Data below:
☆ ☆ ☆ ☆ ☆ ☆ ☆
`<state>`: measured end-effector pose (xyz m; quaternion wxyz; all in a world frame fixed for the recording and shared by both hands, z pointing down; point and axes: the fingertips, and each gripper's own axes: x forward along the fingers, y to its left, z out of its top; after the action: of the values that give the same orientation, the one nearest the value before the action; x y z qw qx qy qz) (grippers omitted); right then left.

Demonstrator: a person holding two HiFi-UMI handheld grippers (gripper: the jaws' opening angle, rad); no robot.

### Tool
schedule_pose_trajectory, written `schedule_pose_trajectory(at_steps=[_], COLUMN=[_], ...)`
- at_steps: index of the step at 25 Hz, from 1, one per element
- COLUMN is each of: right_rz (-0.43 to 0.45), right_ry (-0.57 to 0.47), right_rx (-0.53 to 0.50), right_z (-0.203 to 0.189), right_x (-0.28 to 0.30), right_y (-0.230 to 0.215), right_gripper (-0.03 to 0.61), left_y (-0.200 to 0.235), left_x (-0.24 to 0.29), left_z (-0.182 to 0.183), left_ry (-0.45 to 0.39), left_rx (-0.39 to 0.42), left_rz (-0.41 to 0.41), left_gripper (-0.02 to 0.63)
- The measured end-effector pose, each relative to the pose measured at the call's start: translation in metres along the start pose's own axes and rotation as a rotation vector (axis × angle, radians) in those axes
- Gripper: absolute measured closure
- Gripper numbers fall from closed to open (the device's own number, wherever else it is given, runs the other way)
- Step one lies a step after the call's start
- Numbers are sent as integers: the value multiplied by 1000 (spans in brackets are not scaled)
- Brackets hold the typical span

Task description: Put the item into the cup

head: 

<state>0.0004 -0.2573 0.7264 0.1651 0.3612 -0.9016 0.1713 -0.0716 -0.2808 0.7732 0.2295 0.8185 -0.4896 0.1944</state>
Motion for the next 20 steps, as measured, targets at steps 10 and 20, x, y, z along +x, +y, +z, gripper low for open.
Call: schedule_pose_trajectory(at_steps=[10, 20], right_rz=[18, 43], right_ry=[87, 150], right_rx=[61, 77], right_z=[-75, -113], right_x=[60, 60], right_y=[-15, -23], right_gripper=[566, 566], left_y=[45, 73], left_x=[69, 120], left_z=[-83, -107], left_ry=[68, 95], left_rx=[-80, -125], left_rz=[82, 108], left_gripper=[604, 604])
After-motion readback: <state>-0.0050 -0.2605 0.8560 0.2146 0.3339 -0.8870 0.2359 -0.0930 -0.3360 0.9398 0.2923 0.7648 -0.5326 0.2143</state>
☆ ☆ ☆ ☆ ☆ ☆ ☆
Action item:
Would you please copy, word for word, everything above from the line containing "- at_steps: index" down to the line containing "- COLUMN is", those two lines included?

Result of the exercise:
- at_steps: index of the step at 25 Hz, from 1, one per element
- COLUMN is each of: right_rz (-0.43 to 0.45), right_ry (-0.57 to 0.47), right_rx (-0.53 to 0.50), right_z (-0.203 to 0.189), right_x (-0.28 to 0.30), right_y (-0.230 to 0.215), right_gripper (-0.03 to 0.61), left_y (-0.200 to 0.235), left_x (-0.24 to 0.29), left_z (-0.182 to 0.183), left_ry (-0.45 to 0.39), left_rx (-0.39 to 0.42), left_rz (-0.41 to 0.41), left_gripper (-0.02 to 0.63)

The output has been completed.